_Directions for this task_.
From the data that follows, copy every line with the string "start".

_Available data_.
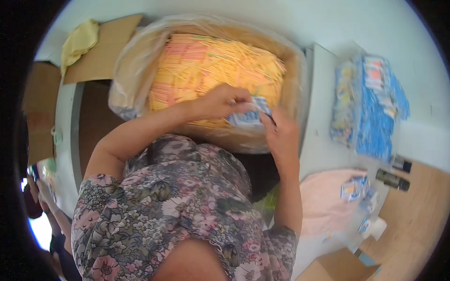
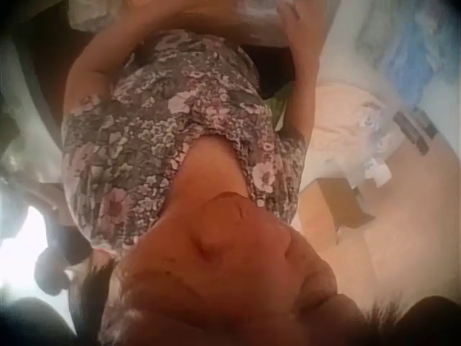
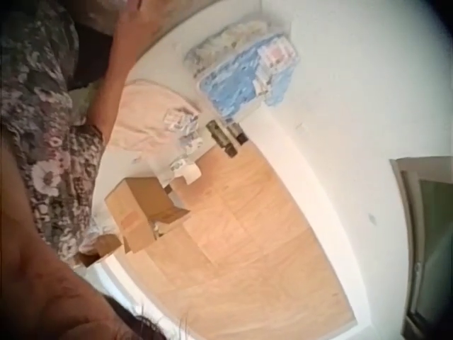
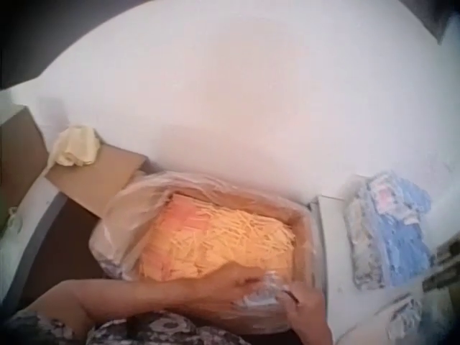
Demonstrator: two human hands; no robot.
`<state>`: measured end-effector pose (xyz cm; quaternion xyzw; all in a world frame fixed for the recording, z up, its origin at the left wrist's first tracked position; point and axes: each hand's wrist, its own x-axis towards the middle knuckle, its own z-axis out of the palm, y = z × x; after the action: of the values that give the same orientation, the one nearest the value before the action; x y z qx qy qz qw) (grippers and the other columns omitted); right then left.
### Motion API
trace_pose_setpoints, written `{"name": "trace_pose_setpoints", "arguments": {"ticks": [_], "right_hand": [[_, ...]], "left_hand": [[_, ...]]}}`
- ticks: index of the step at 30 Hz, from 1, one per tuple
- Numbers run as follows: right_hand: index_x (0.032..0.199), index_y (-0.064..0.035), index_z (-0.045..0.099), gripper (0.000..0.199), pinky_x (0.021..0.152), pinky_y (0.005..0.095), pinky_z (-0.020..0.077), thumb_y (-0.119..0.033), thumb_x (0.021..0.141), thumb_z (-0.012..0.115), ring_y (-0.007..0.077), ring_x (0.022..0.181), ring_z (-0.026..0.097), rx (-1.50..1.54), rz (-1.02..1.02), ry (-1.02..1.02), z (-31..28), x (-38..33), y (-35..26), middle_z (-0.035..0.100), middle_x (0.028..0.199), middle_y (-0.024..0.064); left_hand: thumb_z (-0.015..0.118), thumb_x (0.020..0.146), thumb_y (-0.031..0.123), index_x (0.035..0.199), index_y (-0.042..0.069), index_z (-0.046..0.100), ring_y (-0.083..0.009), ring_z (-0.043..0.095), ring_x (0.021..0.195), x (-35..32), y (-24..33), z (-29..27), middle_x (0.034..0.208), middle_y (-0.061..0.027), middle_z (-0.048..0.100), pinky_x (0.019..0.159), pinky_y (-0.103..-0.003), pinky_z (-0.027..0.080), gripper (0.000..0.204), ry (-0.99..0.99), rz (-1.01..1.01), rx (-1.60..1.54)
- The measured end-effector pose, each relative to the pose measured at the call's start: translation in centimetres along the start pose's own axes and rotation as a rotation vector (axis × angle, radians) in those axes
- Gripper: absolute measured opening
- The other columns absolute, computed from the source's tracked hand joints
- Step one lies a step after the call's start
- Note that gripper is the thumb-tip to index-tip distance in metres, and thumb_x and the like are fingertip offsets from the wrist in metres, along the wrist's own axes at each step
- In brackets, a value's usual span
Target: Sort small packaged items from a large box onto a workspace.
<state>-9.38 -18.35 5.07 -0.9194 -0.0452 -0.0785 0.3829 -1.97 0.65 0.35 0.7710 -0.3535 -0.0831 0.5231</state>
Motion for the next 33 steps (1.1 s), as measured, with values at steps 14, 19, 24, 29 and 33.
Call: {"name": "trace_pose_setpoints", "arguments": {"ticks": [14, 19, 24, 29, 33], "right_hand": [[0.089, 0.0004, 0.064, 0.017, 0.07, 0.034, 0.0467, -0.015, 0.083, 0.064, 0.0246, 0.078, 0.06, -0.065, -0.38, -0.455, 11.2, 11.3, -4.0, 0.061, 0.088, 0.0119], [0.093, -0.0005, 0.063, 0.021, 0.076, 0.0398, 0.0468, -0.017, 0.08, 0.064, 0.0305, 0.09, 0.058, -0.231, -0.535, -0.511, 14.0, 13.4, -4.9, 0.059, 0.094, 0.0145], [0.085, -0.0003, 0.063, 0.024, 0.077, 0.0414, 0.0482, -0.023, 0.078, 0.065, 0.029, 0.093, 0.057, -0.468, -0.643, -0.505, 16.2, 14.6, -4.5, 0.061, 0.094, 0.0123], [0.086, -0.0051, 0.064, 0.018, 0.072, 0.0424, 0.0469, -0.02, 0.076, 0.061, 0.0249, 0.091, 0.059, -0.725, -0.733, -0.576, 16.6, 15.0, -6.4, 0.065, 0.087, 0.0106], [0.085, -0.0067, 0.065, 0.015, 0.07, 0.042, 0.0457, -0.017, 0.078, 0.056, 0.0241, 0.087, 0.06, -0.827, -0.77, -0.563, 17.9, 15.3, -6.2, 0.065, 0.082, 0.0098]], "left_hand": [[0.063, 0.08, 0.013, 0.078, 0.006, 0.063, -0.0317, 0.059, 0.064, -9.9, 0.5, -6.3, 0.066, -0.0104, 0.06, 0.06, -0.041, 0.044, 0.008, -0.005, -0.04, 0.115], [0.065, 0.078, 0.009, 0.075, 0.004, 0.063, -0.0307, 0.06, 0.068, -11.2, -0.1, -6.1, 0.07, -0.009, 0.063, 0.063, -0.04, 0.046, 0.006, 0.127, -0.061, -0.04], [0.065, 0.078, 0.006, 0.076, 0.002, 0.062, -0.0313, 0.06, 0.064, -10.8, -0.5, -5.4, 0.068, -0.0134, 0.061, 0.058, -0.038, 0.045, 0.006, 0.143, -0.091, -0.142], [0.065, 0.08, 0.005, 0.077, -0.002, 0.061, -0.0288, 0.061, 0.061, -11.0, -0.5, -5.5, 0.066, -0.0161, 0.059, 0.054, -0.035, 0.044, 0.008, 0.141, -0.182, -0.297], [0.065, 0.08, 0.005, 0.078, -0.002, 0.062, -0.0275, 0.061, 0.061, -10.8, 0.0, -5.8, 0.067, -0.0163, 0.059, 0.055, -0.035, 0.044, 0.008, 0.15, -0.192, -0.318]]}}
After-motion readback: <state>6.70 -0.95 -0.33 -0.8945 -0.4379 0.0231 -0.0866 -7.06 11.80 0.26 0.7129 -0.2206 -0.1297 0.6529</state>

_Written response_.
- The measured end-effector pose, each relative to the pose measured at the call's start: translation in centimetres along the start pose's own axes and rotation as a rotation vector (axis × angle, radians) in those axes
- Step one lies a step after the call's start

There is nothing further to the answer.